Elena Ferrante

Die Geschichte des verlorenen Kindes

Band 4 der Neapolitanischen Saga (Reife und Alter)
Cover: Die Geschichte des verlorenen Kindes
Suhrkamp Verlag, Berlin 2018
ISBN 9783518425763
Gebunden, 614 Seiten, 25,00 EUR

Klappentext

Aus dem Italienischen von Karen Krieger. Elena ist schließlich doch nach Neapel zurückgekehrt, aus Liebe. Die beste Entscheidung ihres ganzen Lebens, glaubt sie, doch als sich ihr nach und nach die ganze Wahrheit über den geliebten Mann offenbart, fällt sie ins Bodenlose. Lila, die ihren Schicksalsort nie verlassen hat, ist eine erfolgreiche Unternehmerin geworden, aber dieser Erfolg kommt sie teuer zu stehen. Denn sie gerät zusehends in die grausame, chauvinistische Welt des verbrecherischen Neapels, eine Welt, die sie Zeit ihres Lebens verabscheut und bekämpft hat. Bei allen Verwerfungen und Rivalitäten, die ihre lange gemeinsamen Geschichte prägen - Lila und Elena halten einander die Treue, und fast scheint das Glück eine späte Möglichkeit. Aber beide haben sie übersehen, dass ihre hartnäckigsten Verehrer im Lauf der Jahre zu erbitterten Feinden geworden sind.

Rezensionsnotiz zu Die Tageszeitung, 14.03.2018

Ob Literat, Literaturwissenschaftler oder Freizeit-Leser - bei Elena Ferrante kommt wirklich jeder "auf seine Kosten", freut sich Rezensent Andreas Fanizadeh.
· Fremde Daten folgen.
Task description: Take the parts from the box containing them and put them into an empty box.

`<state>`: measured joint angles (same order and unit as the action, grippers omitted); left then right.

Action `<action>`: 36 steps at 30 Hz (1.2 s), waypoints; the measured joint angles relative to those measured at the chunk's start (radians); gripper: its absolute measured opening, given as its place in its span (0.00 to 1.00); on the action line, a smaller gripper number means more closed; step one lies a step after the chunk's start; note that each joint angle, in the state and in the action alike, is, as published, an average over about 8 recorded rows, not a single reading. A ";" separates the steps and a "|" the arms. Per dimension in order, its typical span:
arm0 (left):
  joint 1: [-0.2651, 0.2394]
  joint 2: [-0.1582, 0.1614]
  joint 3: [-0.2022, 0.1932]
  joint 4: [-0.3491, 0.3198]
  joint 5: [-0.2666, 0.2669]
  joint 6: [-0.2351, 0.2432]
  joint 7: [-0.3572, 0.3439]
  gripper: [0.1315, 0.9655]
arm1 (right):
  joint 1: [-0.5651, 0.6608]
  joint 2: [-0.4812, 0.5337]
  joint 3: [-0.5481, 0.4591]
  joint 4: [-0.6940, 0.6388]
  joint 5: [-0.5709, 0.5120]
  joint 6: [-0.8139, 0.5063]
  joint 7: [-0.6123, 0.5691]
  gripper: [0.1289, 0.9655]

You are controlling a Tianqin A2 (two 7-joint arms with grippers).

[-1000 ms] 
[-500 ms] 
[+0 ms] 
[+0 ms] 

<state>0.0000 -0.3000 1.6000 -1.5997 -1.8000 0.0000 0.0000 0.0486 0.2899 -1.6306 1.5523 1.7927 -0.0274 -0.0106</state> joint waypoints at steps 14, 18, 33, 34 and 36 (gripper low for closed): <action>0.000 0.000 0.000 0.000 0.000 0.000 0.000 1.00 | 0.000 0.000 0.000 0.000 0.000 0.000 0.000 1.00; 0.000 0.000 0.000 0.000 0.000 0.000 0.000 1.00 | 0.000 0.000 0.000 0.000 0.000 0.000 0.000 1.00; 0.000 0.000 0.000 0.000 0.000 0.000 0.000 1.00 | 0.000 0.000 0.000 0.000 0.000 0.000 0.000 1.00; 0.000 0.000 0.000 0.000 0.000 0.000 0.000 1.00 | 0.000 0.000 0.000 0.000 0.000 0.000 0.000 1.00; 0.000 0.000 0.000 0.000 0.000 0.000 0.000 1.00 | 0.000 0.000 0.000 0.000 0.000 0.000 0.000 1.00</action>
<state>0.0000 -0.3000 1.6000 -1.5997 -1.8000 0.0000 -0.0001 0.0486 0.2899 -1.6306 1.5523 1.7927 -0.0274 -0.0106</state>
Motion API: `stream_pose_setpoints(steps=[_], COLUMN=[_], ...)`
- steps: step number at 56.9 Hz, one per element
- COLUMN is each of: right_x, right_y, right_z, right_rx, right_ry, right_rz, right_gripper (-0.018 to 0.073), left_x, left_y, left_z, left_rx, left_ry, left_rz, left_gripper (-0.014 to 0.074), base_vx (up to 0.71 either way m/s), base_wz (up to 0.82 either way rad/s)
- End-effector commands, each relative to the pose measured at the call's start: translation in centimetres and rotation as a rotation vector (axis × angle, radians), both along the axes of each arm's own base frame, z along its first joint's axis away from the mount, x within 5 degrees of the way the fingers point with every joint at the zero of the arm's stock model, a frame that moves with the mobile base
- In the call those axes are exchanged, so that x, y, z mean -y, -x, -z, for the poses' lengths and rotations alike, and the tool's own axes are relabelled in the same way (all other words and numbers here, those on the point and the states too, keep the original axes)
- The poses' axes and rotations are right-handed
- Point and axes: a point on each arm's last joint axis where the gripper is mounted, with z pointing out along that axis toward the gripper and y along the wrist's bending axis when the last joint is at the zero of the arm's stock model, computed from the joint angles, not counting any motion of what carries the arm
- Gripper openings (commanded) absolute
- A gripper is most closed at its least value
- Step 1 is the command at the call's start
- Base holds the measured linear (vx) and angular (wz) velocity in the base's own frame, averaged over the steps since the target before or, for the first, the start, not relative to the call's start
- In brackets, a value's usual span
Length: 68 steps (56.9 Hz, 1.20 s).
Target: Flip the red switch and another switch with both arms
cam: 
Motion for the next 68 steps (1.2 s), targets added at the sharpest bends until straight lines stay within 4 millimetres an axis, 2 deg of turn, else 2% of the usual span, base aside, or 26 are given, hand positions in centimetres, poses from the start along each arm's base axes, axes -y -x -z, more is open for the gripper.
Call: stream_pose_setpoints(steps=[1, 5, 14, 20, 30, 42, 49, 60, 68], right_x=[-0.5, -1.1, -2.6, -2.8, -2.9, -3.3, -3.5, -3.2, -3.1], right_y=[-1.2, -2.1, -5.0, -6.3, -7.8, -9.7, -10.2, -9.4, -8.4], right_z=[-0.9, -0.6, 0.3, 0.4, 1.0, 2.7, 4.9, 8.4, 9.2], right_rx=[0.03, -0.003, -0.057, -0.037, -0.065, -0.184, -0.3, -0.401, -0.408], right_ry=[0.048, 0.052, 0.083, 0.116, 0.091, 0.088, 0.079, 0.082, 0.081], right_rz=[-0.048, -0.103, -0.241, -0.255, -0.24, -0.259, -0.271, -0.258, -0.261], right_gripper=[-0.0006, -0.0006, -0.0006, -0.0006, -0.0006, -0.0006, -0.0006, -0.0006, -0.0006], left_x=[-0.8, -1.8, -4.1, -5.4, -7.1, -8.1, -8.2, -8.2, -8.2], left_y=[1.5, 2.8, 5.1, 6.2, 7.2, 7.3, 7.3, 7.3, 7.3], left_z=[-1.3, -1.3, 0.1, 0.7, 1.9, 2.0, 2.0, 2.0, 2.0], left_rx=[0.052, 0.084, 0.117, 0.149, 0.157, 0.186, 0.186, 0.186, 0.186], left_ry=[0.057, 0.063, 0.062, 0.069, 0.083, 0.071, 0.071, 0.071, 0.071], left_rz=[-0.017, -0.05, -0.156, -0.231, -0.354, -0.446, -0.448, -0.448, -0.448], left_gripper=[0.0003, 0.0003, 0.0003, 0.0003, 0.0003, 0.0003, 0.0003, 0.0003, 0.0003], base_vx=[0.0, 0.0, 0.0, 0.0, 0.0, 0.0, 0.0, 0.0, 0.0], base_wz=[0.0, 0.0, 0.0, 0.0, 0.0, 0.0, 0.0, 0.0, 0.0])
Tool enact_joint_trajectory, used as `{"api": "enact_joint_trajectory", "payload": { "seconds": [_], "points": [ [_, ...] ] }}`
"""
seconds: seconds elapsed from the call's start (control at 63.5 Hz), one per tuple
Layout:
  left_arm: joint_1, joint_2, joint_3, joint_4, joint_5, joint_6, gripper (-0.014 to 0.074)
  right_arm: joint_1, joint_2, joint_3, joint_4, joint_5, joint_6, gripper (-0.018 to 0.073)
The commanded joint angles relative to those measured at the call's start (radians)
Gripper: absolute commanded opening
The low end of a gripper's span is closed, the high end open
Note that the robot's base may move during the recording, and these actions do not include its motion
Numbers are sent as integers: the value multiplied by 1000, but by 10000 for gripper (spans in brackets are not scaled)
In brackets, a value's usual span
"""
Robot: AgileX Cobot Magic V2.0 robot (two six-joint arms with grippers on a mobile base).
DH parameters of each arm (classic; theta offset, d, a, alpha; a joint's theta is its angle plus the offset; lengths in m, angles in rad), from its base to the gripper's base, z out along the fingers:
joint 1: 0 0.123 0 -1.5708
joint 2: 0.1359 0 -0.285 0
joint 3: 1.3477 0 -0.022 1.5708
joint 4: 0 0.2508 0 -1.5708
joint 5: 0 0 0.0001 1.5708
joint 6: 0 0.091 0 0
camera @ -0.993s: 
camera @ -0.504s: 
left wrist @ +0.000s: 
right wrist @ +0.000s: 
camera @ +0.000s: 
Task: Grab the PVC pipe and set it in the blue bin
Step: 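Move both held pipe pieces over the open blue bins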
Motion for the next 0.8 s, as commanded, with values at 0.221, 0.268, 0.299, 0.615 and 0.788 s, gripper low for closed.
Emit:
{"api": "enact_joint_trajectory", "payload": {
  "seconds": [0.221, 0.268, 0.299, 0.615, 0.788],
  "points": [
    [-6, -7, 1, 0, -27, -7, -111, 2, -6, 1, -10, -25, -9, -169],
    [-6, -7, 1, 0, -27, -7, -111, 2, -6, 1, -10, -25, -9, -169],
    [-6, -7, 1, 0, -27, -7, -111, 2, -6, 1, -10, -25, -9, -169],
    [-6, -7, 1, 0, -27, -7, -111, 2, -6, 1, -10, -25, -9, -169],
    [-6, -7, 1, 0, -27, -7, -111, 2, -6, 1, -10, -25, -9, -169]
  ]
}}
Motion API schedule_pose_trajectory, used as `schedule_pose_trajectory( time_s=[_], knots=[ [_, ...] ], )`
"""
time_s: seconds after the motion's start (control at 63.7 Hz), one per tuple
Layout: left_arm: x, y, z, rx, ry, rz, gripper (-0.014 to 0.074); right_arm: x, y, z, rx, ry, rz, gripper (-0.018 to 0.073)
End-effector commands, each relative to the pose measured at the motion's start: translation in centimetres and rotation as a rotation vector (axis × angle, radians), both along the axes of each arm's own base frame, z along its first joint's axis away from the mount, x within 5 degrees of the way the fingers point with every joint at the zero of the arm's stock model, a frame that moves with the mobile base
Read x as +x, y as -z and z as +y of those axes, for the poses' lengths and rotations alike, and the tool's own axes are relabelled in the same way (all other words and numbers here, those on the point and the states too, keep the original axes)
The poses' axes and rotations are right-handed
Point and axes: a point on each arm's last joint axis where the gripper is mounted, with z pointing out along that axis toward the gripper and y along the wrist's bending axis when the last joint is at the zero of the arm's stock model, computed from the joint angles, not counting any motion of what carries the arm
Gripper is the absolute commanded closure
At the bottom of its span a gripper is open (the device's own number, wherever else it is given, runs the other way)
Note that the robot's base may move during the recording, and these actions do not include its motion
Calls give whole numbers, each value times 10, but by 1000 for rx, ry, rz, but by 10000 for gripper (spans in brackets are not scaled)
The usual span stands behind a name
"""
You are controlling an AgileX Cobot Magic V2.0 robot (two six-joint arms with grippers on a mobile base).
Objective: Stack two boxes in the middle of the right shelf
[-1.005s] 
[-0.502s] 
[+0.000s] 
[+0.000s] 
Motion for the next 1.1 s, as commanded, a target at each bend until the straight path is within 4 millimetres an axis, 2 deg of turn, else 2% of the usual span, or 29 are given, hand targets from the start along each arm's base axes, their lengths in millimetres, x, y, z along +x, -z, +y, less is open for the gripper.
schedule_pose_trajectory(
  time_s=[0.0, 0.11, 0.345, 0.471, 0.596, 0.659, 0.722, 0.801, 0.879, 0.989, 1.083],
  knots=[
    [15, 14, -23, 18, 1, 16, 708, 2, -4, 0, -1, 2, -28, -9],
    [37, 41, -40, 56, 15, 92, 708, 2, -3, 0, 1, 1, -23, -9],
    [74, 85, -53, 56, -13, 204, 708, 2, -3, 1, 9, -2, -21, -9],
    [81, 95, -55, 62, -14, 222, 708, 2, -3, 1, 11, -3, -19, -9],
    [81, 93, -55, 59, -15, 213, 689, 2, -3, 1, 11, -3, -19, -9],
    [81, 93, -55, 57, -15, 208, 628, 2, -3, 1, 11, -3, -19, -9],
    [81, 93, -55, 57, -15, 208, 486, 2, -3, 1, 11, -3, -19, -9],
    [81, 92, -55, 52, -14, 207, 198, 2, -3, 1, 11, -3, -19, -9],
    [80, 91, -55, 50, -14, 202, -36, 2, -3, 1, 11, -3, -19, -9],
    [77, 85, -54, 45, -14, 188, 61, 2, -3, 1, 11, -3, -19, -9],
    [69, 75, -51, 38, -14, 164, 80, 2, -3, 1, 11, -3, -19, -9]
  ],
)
Auf den vierten Band von Ferrantes italienischem Geschichtsepos trifft das sogar noch in besonderem Maße zu, meint er, wenn die poetologischen Reflexionen der Autorin zunehmen, ohne den Lesefluss zu stören. Ferrante erzählt von Elenas Versuchen, sich in ein Leben als etablierte Mutter und Hausfrau im gutgestellten Intellektuellen-Haushalt zu fügen, von ihrem Scheitern bei diesen Versuchen und der anschließenden Rückkehr in ihren Heimatort, wo sie wieder die Nähe zu ihrer Jugendfreundin sucht, lesen wir. Lila ist in Süditalien geblieben, wo sie in den Kreisen der Mafia unterwegs ist und versucht, die verschiedenen Clans gegeneinander auszuspielen. Über Lilas und Elenas so verschiedene Lebenswege gibt Ferrante Einblick in die unterschiedlichen Milieus - geschickt findet das Fanizadeh. Überhaupt ist dieses Buch überaus raffiniert konzipiert, lobt der Rezensent. Nur, warum eine Frau wie Elena sich einem Mann wie Nino fügt, geht ihm nicht auf.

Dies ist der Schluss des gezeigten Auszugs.